§ **REQUIRED ACTION**: Quote the records below word for word, please, from the very first line through the one that contains "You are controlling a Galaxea", and nothing beyond it.

╭─ RECORDS SUPPLIED

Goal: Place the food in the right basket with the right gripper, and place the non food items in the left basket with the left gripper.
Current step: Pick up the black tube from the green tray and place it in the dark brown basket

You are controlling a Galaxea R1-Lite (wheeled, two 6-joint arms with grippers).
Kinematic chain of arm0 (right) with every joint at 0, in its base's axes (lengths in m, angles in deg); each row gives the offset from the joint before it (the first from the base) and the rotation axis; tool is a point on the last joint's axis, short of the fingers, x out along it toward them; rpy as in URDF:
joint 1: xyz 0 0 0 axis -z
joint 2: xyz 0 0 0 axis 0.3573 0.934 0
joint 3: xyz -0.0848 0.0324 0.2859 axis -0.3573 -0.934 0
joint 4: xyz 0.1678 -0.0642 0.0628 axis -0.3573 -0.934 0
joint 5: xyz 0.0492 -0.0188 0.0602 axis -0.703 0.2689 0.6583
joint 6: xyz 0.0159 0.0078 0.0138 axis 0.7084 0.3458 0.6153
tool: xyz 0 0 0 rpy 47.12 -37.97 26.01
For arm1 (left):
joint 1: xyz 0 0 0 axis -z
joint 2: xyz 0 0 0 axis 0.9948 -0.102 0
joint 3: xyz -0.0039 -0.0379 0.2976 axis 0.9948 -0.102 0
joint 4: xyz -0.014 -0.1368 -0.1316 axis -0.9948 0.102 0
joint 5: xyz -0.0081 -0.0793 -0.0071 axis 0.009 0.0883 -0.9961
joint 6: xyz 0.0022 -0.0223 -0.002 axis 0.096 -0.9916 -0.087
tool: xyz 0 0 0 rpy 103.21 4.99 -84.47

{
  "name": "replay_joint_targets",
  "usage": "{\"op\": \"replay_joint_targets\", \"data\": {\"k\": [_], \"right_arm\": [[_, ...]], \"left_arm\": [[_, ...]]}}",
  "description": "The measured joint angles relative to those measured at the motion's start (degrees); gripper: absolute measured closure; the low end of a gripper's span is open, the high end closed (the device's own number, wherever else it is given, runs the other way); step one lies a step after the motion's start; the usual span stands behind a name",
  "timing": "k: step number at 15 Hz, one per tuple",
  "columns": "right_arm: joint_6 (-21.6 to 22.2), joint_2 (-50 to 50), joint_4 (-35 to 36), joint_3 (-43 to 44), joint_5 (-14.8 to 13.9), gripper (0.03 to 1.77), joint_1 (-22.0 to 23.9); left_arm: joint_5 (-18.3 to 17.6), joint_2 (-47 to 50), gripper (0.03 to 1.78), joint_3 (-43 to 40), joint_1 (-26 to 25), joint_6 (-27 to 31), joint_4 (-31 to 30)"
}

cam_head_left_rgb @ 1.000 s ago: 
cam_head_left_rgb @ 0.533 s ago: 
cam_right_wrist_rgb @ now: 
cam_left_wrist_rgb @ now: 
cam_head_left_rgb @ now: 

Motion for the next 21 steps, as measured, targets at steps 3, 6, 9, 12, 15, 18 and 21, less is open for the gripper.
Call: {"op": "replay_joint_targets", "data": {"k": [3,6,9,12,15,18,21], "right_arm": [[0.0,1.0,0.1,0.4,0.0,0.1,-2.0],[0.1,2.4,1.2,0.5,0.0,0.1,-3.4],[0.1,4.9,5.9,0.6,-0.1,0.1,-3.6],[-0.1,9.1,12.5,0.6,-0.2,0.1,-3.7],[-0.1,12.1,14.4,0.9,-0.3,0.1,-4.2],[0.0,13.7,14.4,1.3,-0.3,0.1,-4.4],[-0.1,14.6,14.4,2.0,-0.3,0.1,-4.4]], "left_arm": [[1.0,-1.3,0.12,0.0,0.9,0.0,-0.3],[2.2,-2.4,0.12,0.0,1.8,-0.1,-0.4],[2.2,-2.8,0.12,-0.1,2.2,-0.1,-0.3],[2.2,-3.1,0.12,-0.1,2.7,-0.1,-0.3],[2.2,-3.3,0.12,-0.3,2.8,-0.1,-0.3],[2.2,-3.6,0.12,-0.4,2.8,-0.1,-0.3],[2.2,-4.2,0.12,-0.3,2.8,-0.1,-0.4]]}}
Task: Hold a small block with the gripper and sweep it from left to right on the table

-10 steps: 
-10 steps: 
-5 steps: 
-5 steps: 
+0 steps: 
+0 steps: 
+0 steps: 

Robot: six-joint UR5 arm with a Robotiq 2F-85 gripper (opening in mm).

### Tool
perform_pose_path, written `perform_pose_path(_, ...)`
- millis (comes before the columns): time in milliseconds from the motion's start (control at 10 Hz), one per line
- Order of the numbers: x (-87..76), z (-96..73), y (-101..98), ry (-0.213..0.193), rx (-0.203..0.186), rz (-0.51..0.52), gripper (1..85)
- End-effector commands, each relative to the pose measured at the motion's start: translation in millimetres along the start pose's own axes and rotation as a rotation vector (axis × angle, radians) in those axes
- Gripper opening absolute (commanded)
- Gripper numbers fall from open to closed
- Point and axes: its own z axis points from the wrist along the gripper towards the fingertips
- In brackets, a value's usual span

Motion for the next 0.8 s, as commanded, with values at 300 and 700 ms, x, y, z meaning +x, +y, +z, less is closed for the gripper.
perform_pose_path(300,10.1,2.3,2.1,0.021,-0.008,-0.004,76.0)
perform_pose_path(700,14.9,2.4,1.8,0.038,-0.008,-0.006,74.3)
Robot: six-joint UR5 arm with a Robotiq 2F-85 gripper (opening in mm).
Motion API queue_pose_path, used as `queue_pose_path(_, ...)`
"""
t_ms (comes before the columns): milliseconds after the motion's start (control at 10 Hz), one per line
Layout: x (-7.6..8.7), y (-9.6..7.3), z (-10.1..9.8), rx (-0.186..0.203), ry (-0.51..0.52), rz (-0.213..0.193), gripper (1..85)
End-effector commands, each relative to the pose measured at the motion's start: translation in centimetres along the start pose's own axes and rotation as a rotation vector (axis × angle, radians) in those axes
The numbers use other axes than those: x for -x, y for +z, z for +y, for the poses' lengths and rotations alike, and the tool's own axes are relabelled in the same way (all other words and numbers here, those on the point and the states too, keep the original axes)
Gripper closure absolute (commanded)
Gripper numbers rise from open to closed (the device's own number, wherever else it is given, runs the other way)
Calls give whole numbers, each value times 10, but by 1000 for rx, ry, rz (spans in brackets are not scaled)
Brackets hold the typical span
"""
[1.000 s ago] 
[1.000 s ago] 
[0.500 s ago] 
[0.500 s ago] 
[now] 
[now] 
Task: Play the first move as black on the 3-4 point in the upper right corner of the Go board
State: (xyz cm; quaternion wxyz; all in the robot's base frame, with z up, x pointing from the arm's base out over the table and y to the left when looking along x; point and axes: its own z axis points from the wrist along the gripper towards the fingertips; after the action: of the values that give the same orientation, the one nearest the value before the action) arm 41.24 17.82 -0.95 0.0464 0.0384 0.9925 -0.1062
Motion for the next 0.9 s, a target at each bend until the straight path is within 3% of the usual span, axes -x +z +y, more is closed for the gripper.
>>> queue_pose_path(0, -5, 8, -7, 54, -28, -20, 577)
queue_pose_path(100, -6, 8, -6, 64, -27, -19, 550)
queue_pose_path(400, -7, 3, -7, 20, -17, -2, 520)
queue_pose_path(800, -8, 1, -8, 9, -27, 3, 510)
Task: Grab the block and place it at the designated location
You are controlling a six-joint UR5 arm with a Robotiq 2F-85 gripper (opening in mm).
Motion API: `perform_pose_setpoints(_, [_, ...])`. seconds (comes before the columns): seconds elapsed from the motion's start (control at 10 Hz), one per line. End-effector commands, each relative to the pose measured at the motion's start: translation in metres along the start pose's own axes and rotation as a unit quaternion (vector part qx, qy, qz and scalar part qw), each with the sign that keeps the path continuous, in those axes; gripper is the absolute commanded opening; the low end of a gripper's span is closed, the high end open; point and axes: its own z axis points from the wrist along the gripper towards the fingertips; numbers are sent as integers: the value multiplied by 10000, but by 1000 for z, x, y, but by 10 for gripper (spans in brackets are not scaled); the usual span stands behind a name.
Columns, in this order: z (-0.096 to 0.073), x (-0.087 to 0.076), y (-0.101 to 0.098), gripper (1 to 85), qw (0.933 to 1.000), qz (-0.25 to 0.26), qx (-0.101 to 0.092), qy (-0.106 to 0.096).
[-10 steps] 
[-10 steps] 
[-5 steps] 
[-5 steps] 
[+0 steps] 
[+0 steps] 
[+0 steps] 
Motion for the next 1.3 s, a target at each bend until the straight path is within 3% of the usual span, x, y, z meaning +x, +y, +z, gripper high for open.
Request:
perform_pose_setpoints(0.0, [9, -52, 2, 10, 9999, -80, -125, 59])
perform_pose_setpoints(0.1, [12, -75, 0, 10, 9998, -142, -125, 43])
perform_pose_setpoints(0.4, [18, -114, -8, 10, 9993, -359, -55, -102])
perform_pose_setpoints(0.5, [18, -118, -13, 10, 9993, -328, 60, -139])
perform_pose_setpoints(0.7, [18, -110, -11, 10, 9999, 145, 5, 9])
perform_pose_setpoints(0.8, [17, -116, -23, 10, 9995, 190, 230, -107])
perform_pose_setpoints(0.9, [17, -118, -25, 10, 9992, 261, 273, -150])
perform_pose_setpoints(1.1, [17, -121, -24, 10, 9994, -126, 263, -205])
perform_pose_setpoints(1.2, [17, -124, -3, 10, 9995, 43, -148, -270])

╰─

§ **SOLUTION TO THIS EXERCISE**:
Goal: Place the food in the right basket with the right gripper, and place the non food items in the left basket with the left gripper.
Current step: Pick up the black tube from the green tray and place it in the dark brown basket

You are controlling a Galaxea R1-Lite (wheeled, two 6-joint arms with grippers).

That is the complete answer to the exercise.